JSON rewrite #1029

miparnisari · 2018-11-03T21:02:41Z

miparnisari · 2018-11-03T21:03:17Z

Fixes #819

ffes · 2019-01-24T10:25:53Z

I hope one of the members of this project finds the time to review this

pyrmont · 2019-05-29T00:13:53Z

@miparnisari I'm sorry this has been outstanding for so long :( I'm working my way through the backlog and hope to get to this soon!

lib/rouge/lexers/json.rb

jneen · 2019-05-29T23:55:21Z

For the json lexer in particular, performance on large inputs is important. Would you mind testing with larger data? I believe if you search the issues for "json" you will find a few issues that prompted us to make the lexer extremely simple.

Also @pyrmont for avoiding future performance issues I wonder if it might be useful to have some kind of max_length option for the lex - where if the input is longer than the max length, it will give up and highlight the rest as Text. For use cases like Gitlab where they can't control the code this sort of thing could be very helpful.

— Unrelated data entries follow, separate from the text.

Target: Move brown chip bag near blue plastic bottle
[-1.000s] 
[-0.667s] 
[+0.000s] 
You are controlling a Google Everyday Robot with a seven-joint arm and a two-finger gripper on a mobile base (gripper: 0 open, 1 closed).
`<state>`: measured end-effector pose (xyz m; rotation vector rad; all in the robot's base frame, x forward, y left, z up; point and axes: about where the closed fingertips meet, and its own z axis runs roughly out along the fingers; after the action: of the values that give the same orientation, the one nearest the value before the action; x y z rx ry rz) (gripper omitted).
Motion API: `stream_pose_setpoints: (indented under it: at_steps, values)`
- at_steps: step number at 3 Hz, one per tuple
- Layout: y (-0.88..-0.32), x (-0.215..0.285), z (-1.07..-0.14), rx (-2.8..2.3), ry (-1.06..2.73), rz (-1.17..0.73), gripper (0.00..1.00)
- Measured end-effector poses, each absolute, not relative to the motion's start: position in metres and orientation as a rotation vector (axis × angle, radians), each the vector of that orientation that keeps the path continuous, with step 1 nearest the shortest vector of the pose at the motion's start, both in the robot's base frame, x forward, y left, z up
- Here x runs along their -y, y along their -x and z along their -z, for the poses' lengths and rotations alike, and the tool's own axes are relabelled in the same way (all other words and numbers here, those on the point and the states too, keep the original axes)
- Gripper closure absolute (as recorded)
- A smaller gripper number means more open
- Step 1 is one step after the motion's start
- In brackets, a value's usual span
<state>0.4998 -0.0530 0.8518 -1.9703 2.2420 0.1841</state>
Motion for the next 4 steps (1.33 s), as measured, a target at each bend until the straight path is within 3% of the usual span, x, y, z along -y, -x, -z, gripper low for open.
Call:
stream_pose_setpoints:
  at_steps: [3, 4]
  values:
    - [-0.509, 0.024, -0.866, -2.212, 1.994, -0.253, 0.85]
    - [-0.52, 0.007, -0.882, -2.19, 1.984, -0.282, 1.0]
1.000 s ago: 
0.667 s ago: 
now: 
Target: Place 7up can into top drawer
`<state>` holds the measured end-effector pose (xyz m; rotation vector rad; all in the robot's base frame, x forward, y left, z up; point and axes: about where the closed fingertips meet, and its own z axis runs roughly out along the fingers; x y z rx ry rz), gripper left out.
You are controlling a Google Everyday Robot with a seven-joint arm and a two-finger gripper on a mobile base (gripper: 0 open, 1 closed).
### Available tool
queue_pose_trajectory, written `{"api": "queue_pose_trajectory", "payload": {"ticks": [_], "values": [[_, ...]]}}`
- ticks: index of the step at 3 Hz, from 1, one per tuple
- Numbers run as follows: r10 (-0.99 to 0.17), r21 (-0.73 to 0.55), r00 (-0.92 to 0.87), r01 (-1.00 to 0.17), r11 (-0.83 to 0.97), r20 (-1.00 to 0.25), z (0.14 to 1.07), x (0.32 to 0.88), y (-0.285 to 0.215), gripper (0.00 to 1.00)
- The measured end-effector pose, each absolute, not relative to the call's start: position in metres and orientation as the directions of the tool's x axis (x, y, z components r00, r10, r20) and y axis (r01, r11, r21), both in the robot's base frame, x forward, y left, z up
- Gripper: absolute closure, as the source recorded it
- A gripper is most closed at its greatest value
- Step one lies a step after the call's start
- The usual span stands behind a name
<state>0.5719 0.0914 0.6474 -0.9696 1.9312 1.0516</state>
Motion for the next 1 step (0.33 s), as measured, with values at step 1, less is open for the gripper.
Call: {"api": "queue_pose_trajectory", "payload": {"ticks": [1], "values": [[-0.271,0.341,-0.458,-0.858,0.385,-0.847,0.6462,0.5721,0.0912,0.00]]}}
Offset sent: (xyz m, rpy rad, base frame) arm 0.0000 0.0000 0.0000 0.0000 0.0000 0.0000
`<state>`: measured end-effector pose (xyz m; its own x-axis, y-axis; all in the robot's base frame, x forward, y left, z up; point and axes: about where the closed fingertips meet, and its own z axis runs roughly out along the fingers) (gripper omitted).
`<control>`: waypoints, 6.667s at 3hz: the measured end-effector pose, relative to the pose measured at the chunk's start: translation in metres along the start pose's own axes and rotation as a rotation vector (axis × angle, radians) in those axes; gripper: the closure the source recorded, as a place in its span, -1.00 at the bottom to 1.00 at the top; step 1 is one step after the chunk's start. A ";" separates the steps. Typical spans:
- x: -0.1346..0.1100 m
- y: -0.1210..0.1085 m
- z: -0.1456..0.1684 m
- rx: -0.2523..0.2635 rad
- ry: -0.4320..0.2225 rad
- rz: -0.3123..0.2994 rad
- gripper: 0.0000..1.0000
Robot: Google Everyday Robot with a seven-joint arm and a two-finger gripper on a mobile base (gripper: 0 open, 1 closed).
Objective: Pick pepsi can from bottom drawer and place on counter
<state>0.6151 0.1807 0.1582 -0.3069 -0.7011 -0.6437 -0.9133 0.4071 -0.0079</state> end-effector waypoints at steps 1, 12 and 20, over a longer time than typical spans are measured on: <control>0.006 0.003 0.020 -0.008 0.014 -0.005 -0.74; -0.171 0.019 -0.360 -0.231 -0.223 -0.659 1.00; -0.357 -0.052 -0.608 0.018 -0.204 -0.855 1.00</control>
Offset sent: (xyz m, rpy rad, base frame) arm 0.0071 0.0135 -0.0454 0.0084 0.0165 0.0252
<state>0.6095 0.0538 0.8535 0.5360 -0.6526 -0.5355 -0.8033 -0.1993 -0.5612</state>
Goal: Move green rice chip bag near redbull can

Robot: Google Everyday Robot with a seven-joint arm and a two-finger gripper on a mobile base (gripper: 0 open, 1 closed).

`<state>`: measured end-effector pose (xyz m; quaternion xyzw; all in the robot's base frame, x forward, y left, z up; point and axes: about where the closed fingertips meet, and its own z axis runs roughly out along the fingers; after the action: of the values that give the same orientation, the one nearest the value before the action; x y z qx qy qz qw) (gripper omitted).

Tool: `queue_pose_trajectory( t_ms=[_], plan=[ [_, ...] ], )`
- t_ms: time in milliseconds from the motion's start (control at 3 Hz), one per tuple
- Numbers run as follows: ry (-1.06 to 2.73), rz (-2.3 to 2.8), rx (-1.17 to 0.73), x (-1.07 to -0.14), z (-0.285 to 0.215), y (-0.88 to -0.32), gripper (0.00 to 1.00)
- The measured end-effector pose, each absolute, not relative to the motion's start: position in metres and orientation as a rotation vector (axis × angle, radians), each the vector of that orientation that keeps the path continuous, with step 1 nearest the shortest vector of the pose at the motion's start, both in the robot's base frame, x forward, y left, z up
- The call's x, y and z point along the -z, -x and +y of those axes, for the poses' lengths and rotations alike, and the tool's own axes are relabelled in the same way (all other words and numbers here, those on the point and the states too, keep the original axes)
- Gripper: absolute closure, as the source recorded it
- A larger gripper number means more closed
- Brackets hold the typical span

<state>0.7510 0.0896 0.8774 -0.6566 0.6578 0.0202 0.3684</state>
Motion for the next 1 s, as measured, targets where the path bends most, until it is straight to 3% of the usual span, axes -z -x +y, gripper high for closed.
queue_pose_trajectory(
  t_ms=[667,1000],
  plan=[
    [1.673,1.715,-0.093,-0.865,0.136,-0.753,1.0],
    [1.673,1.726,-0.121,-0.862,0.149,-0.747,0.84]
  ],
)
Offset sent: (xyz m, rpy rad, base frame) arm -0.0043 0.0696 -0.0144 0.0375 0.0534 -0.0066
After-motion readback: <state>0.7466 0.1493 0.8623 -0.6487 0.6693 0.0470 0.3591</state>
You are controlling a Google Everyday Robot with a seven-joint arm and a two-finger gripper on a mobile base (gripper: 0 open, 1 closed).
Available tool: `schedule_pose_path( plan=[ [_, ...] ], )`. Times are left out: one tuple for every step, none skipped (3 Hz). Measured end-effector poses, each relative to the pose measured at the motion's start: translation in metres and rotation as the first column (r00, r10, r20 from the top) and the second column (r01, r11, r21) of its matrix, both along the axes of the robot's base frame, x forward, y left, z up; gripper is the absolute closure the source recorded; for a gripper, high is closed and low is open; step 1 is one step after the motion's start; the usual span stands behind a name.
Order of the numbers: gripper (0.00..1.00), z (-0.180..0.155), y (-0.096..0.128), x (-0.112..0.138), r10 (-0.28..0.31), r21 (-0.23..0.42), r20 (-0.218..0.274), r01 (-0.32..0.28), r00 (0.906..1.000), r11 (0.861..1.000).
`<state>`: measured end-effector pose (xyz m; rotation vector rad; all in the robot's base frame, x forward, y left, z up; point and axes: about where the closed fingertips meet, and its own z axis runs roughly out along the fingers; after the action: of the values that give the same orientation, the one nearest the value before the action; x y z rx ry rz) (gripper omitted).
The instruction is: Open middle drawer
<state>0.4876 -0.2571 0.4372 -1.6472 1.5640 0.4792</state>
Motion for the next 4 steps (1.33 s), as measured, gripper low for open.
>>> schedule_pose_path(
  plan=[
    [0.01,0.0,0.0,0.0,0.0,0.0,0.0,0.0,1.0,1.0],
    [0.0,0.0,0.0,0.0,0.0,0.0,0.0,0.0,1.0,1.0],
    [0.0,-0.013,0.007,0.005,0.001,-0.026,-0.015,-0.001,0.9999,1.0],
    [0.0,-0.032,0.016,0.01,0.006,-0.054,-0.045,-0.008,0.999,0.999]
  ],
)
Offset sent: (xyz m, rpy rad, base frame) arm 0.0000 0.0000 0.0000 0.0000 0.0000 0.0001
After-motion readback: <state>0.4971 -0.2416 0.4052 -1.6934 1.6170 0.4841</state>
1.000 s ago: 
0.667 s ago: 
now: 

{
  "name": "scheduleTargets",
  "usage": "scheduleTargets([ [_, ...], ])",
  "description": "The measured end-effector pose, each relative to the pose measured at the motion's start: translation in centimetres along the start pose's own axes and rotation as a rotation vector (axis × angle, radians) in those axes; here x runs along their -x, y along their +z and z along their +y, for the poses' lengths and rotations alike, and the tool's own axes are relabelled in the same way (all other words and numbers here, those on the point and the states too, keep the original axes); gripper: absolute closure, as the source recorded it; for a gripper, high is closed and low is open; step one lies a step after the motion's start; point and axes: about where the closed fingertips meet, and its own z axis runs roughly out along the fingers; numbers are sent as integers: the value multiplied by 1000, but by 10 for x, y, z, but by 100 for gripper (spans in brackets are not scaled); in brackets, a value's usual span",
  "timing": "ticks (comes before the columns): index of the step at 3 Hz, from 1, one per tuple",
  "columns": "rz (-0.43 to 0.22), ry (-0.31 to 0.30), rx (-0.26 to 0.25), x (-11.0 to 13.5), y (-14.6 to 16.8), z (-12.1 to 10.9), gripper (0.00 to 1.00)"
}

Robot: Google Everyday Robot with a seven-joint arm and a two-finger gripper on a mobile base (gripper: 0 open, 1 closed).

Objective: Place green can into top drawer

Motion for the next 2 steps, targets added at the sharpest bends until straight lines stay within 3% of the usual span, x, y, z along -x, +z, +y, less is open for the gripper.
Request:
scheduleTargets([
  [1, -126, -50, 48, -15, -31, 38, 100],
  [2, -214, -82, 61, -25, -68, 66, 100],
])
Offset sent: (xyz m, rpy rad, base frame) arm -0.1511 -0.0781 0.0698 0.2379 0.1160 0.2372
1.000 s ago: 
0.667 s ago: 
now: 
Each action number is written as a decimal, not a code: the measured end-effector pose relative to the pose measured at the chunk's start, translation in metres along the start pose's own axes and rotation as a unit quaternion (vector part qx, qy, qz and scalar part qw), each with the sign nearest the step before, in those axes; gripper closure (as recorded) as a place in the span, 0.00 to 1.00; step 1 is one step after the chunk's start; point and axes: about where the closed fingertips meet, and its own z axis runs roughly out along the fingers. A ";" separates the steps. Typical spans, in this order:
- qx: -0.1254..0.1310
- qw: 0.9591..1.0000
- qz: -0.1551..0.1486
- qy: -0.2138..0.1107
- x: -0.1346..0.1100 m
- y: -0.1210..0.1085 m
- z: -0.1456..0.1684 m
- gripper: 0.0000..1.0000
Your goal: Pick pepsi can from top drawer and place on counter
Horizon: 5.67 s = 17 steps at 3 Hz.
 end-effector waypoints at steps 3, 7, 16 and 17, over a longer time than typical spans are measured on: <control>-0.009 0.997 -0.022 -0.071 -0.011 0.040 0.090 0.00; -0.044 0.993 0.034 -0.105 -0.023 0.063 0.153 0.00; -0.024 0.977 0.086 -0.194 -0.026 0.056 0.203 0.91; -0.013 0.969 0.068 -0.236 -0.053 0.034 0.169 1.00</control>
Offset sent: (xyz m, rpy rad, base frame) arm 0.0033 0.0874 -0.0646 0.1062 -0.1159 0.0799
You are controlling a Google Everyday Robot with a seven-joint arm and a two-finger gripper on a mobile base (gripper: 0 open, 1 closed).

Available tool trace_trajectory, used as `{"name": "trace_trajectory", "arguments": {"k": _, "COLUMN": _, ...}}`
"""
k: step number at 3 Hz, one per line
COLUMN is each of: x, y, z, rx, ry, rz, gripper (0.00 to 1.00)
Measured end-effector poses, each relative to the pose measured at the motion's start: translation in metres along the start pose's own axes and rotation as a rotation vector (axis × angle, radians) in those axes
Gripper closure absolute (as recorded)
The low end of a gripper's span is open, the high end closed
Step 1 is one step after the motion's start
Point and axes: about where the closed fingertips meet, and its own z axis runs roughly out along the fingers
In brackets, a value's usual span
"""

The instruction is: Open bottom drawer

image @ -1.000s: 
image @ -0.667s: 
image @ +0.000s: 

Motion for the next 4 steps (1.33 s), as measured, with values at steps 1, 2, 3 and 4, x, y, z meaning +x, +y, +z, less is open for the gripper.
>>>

pyrmont · 2019-05-30T02:38:29Z

I had a look through the issues and while I think I found the ones that @jneen is referring to (see #41, #114, #244), they don't actually include an example of the JSON being tested.

I made one using Mockaroo and have put it in a gist. It's not as large as the 200KB one referenced in #41 but you could always just double it if a larger file is desired.

I'm personally curious what the speed difference is with newer versions of Ruby and will try to give it a spin a bit later.

pyrmont · 2019-05-30T02:40:08Z

@jneen Yeah, a max_length option sounds like an idea worth serious consideration. Will have a bit of a think about this, too.

jneen · 2019-05-30T03:09:55Z

Now that I look closely, I think #525 is relevant (the actual issue there was with the JSON lexer)

jneen · 2019-05-30T03:12:37Z

the offending case was a string that contained a large number of backslashes: https://github.com/jneen/rouge/files/410135/bad_note.txt

miparnisari · 2019-05-30T03:52:47Z

I'm personally curious what the speed difference is with newer versions of Ruby and will try to give it a spin a bit later.

Can you please edit the README to include instructions on how to measure performance of two lexers? Or even in the PR template.

pyrmont · 2019-05-30T04:18:36Z

@miparnisari wrote:

Can you please edit the README to include instructions on how to measure performance of two lexers? Or even in the PR template.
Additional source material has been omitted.